Per questi motivi, come attesta la stessa Finanziaria 2007, l’attenzione si sposta sempre più sul software libero. Esistono Commissioni di lavoro ufficiali, per esempio al Ministero per le riforme e l’innovazione della PA, e un centro di competenza del CNIPA che si occupano di open source; si moltiplicano i casi di successo di migrazione; si ha una crescita di piccole imprese software locali.
In questo articolo ci concentreremo soprattutto su Ubuntu, un sistema operativo basato su GNU/Linux che sta incontrando particolare successo in molte Pubbliche Amministrazioni mondiali e che potrebbe essere interessante anche per quella italiana.
Ubuntu in Parlamento
Ubuntu è una parola africana che significa “umanità agli altri” oppure “io sono ciò che sono per merito di ciò che siamo tutti”, e chi lo distribuisce mira a diffondere questa filosofia. Non v’è costo di licenza, ma solo costi legati a servizi professionali e supporto tecnico.

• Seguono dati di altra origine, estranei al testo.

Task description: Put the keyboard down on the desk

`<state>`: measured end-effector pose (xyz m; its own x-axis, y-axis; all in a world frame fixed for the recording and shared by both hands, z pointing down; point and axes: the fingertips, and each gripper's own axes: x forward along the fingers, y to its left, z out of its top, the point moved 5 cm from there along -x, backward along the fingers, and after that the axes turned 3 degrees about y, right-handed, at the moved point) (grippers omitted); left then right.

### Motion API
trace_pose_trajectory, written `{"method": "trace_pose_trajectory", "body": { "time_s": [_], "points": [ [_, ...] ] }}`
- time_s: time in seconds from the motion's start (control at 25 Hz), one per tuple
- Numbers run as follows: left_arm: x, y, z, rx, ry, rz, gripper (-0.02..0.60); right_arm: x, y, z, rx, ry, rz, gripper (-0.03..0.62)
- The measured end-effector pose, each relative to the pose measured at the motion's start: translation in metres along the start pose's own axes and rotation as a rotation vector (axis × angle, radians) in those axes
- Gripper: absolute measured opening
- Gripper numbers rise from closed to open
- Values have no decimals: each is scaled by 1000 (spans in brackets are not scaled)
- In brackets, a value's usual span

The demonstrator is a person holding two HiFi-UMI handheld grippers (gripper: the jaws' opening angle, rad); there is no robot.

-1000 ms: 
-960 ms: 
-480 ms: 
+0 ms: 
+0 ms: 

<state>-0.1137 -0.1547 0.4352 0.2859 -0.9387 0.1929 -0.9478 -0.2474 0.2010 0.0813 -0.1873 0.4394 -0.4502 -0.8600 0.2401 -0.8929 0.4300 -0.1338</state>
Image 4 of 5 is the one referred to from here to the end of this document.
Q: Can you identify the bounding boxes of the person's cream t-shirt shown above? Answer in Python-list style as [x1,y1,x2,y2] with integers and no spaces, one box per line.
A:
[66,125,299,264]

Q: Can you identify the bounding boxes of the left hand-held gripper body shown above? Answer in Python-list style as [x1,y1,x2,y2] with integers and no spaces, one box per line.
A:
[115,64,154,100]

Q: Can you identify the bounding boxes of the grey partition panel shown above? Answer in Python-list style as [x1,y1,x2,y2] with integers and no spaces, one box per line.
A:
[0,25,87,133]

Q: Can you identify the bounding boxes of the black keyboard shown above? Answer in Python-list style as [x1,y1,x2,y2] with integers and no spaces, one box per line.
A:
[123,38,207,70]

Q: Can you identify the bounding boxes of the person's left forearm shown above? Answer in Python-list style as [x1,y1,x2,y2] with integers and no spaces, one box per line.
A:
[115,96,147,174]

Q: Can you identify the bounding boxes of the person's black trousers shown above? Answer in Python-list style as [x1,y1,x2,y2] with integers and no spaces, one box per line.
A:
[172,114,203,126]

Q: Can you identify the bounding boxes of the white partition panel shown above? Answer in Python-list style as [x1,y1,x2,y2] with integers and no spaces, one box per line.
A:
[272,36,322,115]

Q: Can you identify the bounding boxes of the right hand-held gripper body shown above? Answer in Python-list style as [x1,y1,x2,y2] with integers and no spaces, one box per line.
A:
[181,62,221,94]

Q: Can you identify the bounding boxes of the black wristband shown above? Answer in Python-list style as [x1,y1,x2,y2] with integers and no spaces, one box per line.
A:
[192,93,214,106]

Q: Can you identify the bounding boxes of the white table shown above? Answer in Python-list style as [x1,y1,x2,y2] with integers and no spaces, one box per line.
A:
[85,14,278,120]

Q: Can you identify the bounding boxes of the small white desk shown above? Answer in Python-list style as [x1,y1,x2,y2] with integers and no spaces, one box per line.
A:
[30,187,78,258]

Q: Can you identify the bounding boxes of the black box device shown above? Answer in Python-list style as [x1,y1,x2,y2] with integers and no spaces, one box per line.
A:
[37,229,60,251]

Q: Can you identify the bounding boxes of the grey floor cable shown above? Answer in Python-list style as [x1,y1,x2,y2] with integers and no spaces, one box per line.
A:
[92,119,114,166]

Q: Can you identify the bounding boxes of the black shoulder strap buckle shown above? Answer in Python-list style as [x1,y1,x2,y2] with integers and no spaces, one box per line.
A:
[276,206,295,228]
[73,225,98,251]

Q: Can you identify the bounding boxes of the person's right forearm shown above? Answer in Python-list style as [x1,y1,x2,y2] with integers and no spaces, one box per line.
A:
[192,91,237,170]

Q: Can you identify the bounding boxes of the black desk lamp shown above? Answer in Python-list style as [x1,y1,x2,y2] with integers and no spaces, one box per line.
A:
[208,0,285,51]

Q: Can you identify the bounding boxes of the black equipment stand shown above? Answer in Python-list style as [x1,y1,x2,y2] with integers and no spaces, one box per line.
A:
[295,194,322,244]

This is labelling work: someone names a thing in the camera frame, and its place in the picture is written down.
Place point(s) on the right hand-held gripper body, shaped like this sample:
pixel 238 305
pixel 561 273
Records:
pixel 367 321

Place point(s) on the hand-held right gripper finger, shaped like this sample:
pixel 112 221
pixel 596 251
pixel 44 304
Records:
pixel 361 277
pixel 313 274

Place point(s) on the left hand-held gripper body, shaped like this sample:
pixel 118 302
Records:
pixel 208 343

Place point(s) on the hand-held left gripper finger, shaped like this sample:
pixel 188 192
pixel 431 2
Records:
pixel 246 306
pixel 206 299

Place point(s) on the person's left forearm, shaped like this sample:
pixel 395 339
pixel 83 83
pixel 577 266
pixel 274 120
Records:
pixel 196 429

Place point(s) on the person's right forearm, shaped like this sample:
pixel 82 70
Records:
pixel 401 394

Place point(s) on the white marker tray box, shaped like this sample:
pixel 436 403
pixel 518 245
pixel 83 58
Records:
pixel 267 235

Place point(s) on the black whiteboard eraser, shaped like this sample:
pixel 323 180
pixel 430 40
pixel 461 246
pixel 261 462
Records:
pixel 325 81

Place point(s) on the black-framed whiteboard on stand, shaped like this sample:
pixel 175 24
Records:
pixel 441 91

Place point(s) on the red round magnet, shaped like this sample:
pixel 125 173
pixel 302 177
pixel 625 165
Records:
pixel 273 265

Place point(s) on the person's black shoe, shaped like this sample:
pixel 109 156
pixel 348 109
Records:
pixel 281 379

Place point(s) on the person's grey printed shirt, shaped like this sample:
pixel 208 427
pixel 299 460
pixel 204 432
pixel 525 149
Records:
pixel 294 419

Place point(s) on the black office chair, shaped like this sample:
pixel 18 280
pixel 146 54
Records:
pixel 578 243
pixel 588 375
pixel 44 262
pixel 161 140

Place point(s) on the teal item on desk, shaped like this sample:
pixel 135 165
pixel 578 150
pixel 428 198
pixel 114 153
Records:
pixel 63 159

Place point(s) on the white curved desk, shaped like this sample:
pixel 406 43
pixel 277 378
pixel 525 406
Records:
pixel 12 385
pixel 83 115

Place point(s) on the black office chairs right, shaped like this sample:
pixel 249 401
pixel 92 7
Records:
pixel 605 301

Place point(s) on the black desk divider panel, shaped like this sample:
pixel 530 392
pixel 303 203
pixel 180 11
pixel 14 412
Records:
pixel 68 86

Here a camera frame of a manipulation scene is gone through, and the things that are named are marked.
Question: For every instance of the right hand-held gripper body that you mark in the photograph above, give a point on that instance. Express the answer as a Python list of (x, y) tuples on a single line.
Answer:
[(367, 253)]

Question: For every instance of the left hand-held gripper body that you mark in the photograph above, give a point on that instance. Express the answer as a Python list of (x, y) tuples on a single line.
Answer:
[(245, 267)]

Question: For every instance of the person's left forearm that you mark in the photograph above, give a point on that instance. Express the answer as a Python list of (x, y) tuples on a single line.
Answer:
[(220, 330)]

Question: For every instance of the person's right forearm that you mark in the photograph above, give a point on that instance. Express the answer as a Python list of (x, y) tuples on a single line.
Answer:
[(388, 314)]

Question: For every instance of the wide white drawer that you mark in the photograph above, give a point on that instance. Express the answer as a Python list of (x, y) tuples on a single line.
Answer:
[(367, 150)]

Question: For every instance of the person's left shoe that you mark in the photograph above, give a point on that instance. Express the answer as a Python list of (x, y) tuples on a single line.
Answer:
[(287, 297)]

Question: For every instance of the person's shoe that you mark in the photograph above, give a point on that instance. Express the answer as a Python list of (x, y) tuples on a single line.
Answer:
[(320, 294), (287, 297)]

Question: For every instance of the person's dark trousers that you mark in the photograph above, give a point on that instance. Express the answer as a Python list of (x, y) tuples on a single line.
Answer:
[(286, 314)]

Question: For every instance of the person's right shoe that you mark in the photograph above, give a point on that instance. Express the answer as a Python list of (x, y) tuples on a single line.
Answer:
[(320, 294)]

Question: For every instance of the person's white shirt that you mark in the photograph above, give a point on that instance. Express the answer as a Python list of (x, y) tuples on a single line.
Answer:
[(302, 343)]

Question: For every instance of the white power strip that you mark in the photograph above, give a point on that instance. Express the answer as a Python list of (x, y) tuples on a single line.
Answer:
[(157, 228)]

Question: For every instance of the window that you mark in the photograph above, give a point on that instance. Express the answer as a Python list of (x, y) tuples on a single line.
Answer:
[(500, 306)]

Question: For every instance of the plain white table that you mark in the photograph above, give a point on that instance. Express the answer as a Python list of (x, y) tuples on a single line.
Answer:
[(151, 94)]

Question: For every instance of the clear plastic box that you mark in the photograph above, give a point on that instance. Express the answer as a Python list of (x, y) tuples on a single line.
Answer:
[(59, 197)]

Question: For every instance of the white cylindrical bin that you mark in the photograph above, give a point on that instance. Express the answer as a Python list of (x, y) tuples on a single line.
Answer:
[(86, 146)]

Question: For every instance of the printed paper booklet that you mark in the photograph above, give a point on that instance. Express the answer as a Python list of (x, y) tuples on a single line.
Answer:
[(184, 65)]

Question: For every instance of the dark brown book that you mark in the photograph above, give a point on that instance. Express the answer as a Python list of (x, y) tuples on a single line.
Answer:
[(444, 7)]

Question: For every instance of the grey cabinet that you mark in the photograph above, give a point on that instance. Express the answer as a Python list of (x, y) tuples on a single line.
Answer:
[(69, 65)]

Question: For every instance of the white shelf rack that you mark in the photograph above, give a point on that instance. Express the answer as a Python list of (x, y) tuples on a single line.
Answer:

Un primo successo di questa innovazione appartiene al mondo del volontariato e consiste nella messa a disposizione di macchine e formazione agli insegnanti della comunità AfricaSì. La mancanza di costi di lock-in e la possibilità concreta di stimolare comunità di sviluppatori, contrastando al contempo la pirateria, è infatti l’ideale per superare il digital divide strutturale.